Work instructions - Reply with the data below, repeated exactly in full.

Supplied material -
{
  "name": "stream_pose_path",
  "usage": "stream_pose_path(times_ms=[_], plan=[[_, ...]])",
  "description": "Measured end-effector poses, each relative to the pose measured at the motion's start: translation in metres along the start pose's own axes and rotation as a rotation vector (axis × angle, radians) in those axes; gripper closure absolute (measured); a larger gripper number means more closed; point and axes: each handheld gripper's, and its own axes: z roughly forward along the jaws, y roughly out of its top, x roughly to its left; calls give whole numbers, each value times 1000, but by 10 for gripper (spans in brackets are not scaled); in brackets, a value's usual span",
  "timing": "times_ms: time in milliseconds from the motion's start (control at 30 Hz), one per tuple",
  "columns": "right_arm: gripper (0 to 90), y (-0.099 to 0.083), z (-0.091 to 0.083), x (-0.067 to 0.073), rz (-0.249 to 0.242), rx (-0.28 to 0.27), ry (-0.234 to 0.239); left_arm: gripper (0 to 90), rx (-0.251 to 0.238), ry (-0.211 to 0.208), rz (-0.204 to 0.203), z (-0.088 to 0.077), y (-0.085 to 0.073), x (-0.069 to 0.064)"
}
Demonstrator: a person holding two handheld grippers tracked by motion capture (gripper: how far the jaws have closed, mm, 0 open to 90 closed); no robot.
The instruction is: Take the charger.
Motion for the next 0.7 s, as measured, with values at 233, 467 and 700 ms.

Written response -
{
  "name": "stream_pose_path",
  "usage": "stream_pose_path(times_ms=[_], plan=[[_, ...]])",
  "description": "Measured end-effector poses, each relative to the pose measured at the motion's start: translation in metres along the start pose's own axes and rotation as a rotation vector (axis × angle, radians) in those axes; gripper closure absolute (measured); a larger gripper number means more closed; point and axes: each handheld gripper's, and its own axes: z roughly forward along the jaws, y roughly out of its top, x roughly to its left; calls give whole numbers, each value times 1000, but by 10 for gripper (spans in brackets are not scaled); in brackets, a value's usual span",
  "timing": "times_ms: time in milliseconds from the motion's start (control at 30 Hz), one per tuple",
  "columns": "right_arm: gripper (0 to 90), y (-0.099 to 0.083), z (-0.091 to 0.083), x (-0.067 to 0.073), rz (-0.249 to 0.242), rx (-0.28 to 0.27), ry (-0.234 to 0.239); left_arm: gripper (0 to 90), rx (-0.251 to 0.238), ry (-0.211 to 0.208), rz (-0.204 to 0.203), z (-0.088 to 0.077), y (-0.085 to 0.073), x (-0.069 to 0.064)"
}
Demonstrator: a person holding two handheld grippers tracked by motion capture (gripper: how far the jaws have closed, mm, 0 open to 90 closed); no robot.
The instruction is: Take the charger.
Motion for the next 0.7 s, as measured, with values at 233, 467 and 700 ms.

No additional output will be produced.